Era stesa sul letto in una stanza spoglia, immobilizzata da delle cinghie strette intorno ai polsi e alle caviglie. Indossava una camicia ampia color rosa pallido e un paio di pantaloni di cotone. Le palpebre erano pesanti e le labbra secche. In fondo alla gola avvertiva uno sgradevole gusto ferroso. Non aveva idea di quanto tempo fosse passato, ma dovevano essere ore. Era buio e sul vetro della finestra si infrangeva una miriade di gocce di pioggia. Fuori, il temporale imperversava, anche se la stanza non lasciava filtrare alcun suono dall’esterno.
Il bambino con il cappotto a scacchi era immobile di fronte a lei. Aveva lo sguardo vacuo e la fissava in silenzio, come se stesse vegliando su di lei.
«Mi avevano promesso che i farmaci ti avrebbero fatto andare via» farfugliò Aurora. Scandire le parole era difficile, si sentiva come se avesse perso in parte la mobilità della lingua e della mandibola.
«Non posso andare via.» La voce del bambino echeggiò ovattata nella mente di Aurora, proprio come se stesse parlando dall’interno della sua testa.

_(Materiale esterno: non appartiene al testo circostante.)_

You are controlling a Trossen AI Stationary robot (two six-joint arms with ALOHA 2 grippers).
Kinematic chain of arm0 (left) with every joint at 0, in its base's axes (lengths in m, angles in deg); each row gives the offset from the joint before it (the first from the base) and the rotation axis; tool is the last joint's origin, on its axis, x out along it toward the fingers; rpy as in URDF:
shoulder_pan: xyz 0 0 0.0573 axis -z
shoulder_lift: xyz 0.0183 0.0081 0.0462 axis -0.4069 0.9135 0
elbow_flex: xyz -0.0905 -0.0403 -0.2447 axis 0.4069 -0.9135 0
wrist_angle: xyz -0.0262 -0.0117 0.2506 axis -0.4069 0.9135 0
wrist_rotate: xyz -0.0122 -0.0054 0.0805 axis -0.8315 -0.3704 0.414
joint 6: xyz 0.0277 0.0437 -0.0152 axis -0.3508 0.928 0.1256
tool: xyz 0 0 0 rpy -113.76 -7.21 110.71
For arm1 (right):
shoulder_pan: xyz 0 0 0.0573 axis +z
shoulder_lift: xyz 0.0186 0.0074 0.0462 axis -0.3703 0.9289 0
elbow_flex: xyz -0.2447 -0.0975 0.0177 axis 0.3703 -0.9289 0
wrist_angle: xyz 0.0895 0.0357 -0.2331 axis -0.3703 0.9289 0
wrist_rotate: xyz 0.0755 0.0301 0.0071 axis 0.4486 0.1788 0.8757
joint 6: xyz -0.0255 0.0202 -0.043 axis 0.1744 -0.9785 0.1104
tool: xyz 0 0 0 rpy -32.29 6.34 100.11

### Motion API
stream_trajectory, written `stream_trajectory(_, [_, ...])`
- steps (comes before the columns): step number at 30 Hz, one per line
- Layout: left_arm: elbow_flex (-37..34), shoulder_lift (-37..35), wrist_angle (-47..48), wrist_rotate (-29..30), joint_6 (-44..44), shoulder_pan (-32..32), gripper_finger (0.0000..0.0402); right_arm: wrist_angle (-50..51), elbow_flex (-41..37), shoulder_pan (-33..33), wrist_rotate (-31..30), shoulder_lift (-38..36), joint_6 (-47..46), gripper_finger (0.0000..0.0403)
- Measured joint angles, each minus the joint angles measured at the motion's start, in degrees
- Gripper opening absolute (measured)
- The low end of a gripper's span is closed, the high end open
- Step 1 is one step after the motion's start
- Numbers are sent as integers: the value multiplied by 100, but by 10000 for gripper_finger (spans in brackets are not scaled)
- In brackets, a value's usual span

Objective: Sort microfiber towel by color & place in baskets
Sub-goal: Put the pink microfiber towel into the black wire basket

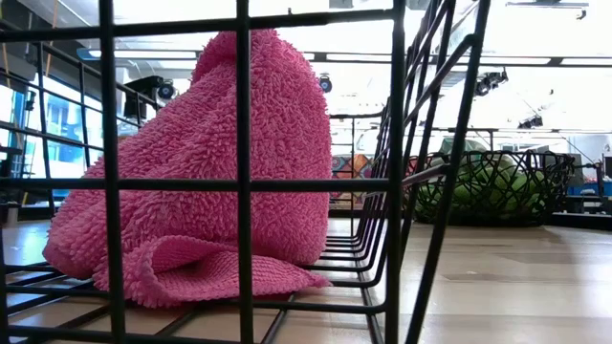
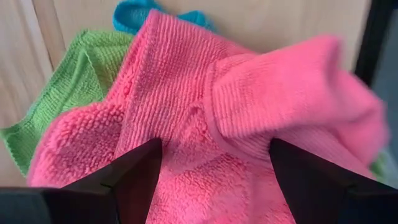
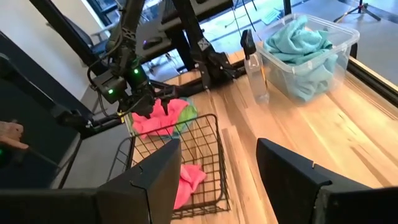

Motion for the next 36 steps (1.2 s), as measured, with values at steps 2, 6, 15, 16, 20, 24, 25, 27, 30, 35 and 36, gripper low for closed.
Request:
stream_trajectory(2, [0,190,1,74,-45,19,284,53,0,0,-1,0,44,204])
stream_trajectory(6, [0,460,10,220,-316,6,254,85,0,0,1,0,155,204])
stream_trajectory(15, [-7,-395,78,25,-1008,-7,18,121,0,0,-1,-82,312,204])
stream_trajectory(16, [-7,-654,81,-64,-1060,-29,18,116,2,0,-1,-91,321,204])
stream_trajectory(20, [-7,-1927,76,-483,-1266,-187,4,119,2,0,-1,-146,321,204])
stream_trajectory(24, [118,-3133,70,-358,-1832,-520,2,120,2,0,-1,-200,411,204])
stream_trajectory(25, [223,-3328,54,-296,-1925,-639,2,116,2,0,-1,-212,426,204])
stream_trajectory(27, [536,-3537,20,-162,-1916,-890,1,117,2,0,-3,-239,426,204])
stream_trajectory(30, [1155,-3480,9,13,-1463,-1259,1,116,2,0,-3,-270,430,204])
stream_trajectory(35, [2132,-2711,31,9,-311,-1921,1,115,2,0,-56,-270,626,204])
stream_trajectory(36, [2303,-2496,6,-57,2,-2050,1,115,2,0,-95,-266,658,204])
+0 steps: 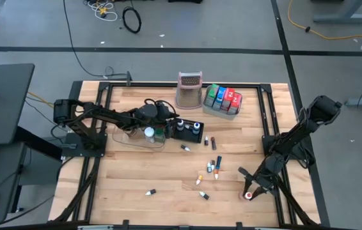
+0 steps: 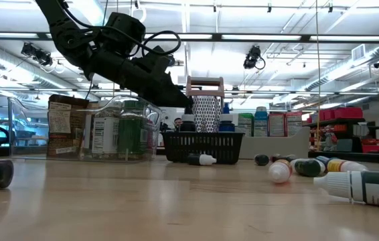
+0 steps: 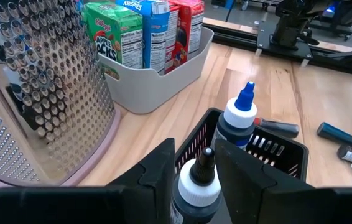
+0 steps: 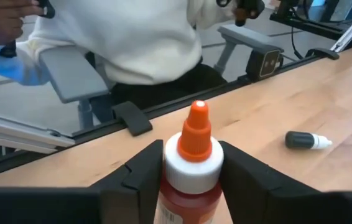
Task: Pick & Place Kitchen Items
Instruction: Put the large orange food coloring bottle into the black bin
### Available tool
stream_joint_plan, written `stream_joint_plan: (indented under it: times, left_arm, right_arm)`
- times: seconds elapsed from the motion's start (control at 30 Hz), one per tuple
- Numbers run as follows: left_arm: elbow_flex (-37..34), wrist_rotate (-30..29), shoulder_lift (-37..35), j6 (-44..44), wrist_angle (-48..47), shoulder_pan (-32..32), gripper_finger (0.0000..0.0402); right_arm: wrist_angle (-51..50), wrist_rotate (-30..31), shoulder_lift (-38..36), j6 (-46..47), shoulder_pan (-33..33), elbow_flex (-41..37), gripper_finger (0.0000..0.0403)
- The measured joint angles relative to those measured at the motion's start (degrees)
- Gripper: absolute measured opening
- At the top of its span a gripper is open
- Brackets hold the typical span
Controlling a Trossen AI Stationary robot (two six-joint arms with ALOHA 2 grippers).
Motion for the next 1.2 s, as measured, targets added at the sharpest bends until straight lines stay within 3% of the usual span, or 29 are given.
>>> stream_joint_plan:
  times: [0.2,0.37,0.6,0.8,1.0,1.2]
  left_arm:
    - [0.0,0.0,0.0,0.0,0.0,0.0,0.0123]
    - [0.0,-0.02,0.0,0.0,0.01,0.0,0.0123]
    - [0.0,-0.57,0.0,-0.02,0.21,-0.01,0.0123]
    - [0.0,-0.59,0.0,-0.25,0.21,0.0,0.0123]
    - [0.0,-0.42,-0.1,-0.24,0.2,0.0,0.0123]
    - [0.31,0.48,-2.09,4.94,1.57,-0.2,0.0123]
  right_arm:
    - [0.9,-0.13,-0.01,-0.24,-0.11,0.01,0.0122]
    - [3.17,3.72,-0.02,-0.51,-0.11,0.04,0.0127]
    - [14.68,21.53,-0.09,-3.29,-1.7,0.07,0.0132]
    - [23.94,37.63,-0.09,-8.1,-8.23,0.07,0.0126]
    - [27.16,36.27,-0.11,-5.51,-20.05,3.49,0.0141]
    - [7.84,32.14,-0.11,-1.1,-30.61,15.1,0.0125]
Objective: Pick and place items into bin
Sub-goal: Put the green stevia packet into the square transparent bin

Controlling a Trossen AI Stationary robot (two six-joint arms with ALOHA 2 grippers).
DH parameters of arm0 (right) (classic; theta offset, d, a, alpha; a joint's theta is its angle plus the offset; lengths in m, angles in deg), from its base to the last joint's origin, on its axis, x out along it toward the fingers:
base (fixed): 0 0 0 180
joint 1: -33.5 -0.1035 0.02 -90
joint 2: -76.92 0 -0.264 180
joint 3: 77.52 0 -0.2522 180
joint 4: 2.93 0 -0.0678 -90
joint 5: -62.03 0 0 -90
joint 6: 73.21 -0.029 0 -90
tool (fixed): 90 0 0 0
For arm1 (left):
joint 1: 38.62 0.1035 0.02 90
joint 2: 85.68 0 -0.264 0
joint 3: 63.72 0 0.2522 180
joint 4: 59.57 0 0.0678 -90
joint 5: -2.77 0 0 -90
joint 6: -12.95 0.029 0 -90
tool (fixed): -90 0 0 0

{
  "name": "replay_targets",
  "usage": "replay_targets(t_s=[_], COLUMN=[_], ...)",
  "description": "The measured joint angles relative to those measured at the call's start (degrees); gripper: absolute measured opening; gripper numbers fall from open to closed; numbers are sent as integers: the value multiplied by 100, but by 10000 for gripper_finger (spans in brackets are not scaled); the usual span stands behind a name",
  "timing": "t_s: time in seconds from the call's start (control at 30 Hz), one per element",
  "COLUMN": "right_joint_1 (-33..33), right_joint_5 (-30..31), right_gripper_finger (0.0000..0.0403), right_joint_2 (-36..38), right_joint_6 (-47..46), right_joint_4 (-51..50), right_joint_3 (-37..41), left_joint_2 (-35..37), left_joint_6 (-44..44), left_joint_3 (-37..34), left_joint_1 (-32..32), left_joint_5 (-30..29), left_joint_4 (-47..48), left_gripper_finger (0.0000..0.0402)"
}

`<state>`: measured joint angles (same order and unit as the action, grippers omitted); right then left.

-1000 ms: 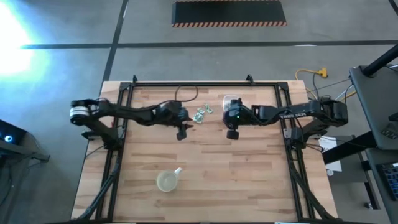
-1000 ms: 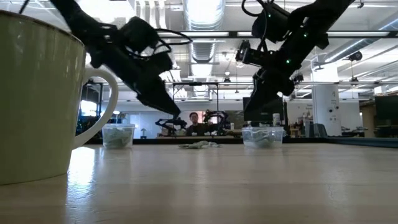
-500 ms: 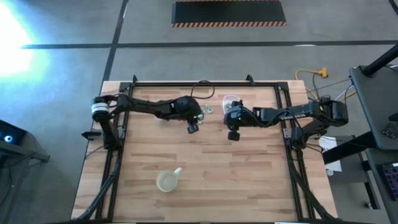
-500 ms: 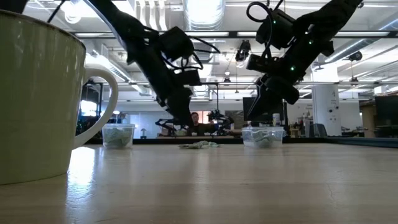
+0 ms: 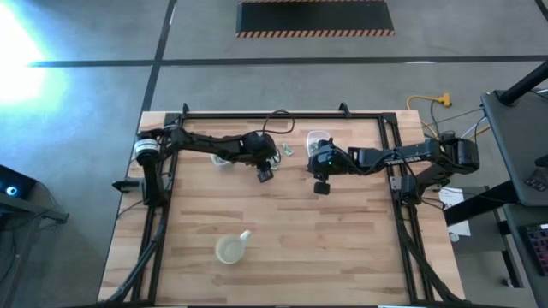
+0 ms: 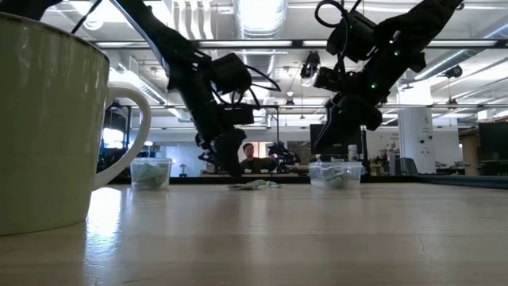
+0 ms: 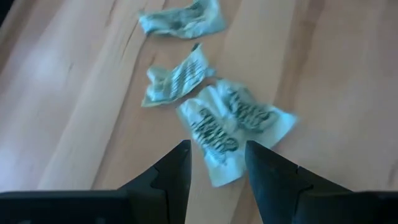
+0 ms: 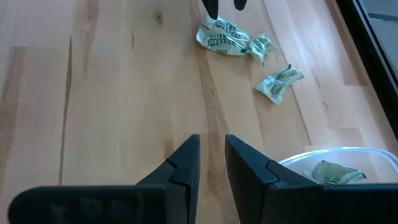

«Perché?» si lamentò. «Cosa vuoi da me?»
«Sono venuto per metterti in guardia. Qualcosa di orribile sta per succedere.»
«Credi che io non lo sappia già?» commentò Aurora, sarcastica.
«Sei l’unica che può fare qualcosa per impedirlo» disse il bambino con decisione.
Aurora chiuse gli occhi, sperando di farlo scomparire. Ma quando li riaprì, il bambino era ancora lì nella stessa posizione.
«Non so nemmeno perché ci parlo, con te. Tu non sei reale.»
Il bambino continuò a osservarla senza ribattere per alcuni, lunghissimi secondi. «Ma il Lupo Cattivo, sì. Lui è reale» mormorò, poi. Nonostante le avesse pronunciate a voce bassa, le sue parole saturarono la piccola stanza come un’esalazione tossica.
«No, hanno ragione loro» ribatté Aurora. «Sto dando la caccia a un fantasma.»
Il bambino fece un passo in avanti. «Non è stato un fantasma a prendere Chia. Soltanto tu puoi salvarla.»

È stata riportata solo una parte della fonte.